This is the fourth espionage case cracked over the last few months by the Israeli security authorities.
By Batya Jerenberg, World Israel News
An Israeli couple from Lod have been arrested for allegedly spying for Iran for the last three years, the police and Shabak announced Thursday.
The authorities said that Rafael and Lala Guliyev had gathered intelligence on and photographed such sensitive installations as Mossad headquarters.
The couple, in their early thirties, also allegedly collected information on a female employee of the Institute for National Security Studies think tank, which studies terrorism and conflicts in the Middle East. Tehran had her “marked for harm,” they said.
Rafael Guliyev also revealed to his interrogators that he had been asked to find a hit-man for his handler, a 56-year-old Azeri man named Alhan Agayev.
A senior Shabak official pointed out that this was not the first Iranian attempt to recruit spies “in order to promote espionage and terrorist activity in Israel.”
“These incidents join a series of foiled plots that have been revealed in recent weeks, in which Israeli citizens were arrested who were employed by Iranian intelligence agents and carried out missions on their behalf,” the official said.
Three other spy cases have been brought to light recently as the war with Tehran terror proxies Hamas and Hezbollah continues into its second year.
Also on Thursday, the Tel Aviv District Court indicted Bnei Brak resident Asher Benjamin Weiss for allegedly taking videos of the home and car of an Israeli nuclear scientist on orders from Tehran, and sending them to an eastern Jerusalem resident to enable him to assassinate the man and his family.
He was charged with contact with a foreign agent, providing intelligence to an enemy and obstruction of justice.
When the police were tipped off in September about the plot, the incipient attacker was arrested along with six other men, aged 19-23, all from the Beit Safafa neighborhood of the capital.

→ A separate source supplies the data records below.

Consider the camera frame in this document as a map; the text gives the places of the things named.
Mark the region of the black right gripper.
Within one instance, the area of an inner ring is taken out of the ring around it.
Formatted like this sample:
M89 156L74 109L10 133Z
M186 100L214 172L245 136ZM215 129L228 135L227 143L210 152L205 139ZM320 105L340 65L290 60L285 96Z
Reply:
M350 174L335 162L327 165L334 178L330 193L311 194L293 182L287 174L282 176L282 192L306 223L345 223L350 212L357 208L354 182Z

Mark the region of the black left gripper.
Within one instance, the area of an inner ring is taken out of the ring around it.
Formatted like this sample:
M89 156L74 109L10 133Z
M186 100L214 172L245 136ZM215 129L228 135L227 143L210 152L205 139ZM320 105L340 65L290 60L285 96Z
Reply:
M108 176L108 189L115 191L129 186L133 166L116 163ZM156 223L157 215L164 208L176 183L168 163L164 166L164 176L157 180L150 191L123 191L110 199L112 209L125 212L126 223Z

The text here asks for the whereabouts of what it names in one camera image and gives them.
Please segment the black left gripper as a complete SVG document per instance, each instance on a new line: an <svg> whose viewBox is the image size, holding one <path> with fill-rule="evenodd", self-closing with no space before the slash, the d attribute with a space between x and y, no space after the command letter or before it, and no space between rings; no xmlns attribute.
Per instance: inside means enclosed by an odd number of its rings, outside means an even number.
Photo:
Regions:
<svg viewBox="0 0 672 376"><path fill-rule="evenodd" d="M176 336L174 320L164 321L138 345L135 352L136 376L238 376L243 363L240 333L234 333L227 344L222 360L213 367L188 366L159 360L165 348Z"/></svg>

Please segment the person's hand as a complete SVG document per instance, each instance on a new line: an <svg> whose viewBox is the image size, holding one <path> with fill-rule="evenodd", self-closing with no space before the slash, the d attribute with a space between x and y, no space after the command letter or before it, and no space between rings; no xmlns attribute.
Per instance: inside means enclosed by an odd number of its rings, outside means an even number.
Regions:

Their indictments include aiding the enemy during wartime and providing intelligence to an enemy.
In September, the Shabak announced that it had arrested a 73-year-old Israeli businessman who had allegedly agreed to carry out a high-profile murder of a leading Israeli figure, possibly even the prime minister, in an act of retaliation for the assassination of Hamas leader Ismail Haniyeh in the Iranian capital, which greatly embarrassed the mullahs.
Ten days ago, a publication ban was lifted on a case in which seven Jews from northern Israel allegedly gathered intelligence on Israeli air force bases, the IDF’s military headquarters in Tel Aviv, and Iron Dome defense systems.
Like the Guliyevs, the work of the ring, which included an AWOL soldier and two minors, predated the current war, this time by a year.
The authorities have not yet said whether their motivation was solely monetary, as they were paid hundreds of thousands of dollars for their espionage work, but the fact that they continued throughout the war made their actions especially “severe,” said the prosecutors.
The police statement on the Guliyev capture noted that the security services are “working night and day to locate and foil activity against the state’s citizens, and will act with a harsh and intolerant hand against those unscrupulous criminals who collaborate with the enemy and endanger the public and the country.”